§ WORK TO COMPLETE: Your copy must start with the line containing "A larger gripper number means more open" and end with the last line of the entries, matching them exactly and leaving out every picture.

((

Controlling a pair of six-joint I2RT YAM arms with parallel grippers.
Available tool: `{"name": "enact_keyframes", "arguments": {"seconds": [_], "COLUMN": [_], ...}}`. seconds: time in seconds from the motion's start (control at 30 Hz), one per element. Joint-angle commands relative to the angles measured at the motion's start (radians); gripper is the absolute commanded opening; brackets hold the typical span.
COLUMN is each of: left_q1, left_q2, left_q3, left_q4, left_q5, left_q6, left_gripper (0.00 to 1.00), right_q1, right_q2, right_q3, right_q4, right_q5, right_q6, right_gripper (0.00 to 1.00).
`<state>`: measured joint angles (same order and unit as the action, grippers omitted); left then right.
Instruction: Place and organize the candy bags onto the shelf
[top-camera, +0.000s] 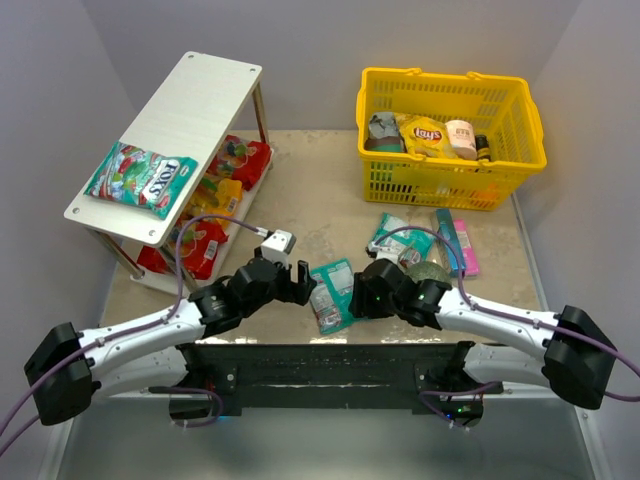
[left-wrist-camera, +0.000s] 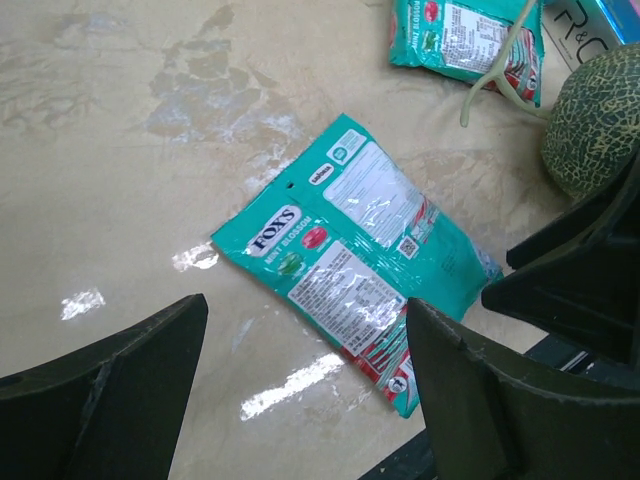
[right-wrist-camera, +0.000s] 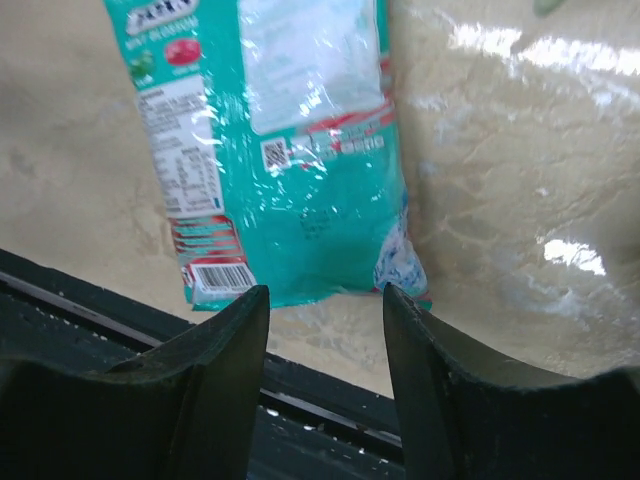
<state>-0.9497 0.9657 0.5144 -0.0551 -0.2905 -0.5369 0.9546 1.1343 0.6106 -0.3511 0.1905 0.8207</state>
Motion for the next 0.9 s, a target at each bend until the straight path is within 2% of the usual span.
{"name": "enact_keyframes", "arguments": {"seconds": [0.0,0.13,0.3,0.37,0.5,0.6,0.87], "left_q1": [-0.004,-0.011,-0.03,-0.04,-0.05,-0.06,-0.095], "left_q2": [0.076,0.157,0.275,0.323,0.383,0.404,0.441], "left_q3": [-0.01,-0.016,-0.024,-0.024,-0.045,-0.074,-0.126], "left_q4": [0.202,0.299,0.359,0.37,0.376,0.386,0.416], "left_q5": [0.036,0.048,0.025,0.008,-0.013,-0.013,-0.012], "left_q6": [0.028,0.046,0.058,0.057,0.04,0.015,-0.04], "left_gripper": [0.85,0.81,0.76,0.74,0.6,0.55,0.5], "right_q1": [-0.001,0.001,-0.002,-0.008,-0.057,-0.103,-0.168], "right_q2": [-0.004,0.018,0.09,0.114,0.183,0.216,0.266], "right_q3": [-0.058,-0.149,-0.167,-0.141,-0.085,-0.052,0.038], "right_q4": [0.029,0.118,0.205,0.212,0.215,0.238,0.291], "right_q5": [-0.08,-0.12,-0.05,-0.019,0.033,0.03,0.029], "right_q6": [0.118,0.175,0.201,0.192,0.141,0.101,-0.005], "right_gripper": [0.52,0.49,0.46,0.45,0.43,0.43,0.44]}}
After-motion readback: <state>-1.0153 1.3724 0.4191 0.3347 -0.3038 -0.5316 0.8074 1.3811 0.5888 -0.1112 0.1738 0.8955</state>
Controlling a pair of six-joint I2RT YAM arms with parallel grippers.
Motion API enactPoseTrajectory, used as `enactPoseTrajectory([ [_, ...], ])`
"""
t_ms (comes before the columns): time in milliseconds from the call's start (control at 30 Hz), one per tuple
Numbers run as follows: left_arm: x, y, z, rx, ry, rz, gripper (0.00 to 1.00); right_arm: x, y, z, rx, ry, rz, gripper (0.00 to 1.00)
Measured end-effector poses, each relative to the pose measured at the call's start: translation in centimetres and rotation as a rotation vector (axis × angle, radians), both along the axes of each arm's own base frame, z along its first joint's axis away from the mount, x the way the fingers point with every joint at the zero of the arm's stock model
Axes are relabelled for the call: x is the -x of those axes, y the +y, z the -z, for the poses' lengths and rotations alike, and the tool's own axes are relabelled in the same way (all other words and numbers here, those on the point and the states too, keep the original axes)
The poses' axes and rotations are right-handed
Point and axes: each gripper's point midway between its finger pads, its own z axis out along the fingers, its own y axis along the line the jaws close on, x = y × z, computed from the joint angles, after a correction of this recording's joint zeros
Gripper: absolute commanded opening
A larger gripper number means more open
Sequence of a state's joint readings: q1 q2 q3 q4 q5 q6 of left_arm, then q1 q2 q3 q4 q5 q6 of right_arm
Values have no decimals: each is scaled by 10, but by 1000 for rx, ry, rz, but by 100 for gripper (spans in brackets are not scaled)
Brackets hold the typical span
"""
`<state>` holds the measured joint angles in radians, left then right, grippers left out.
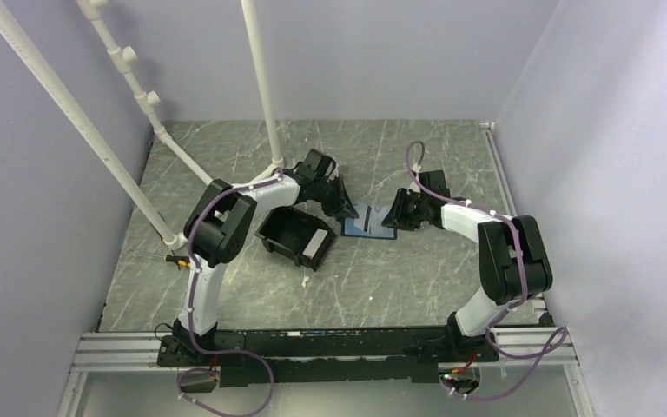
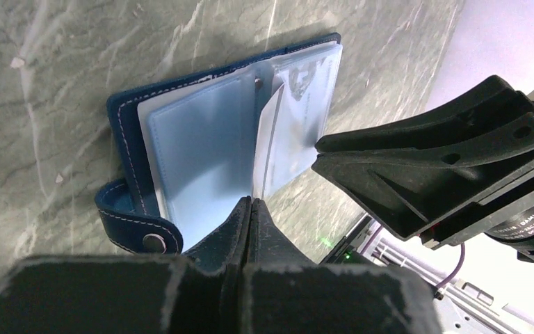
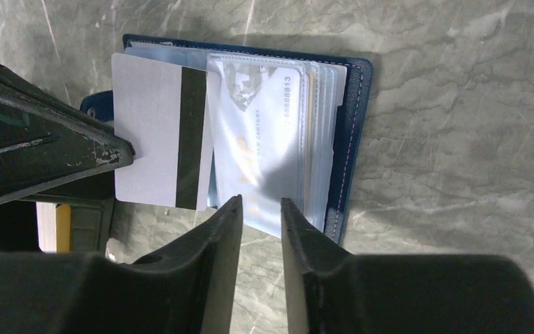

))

§ TASK RESPONSE:
A larger gripper number means more open
Sequence of a state's joint readings: q1 q2 q3 q4 q5 q6 of left_arm, then q1 q2 q3 q4 q5 q6 of right_arm
Values have no decimals: each is scaled by 10, but by 1000 for rx, ry, rz, but by 100 for gripper (spans in brackets are not scaled)
Brackets hold the typical span
"""
`<state>` holds the measured joint angles in radians, left then right, grippers left out.

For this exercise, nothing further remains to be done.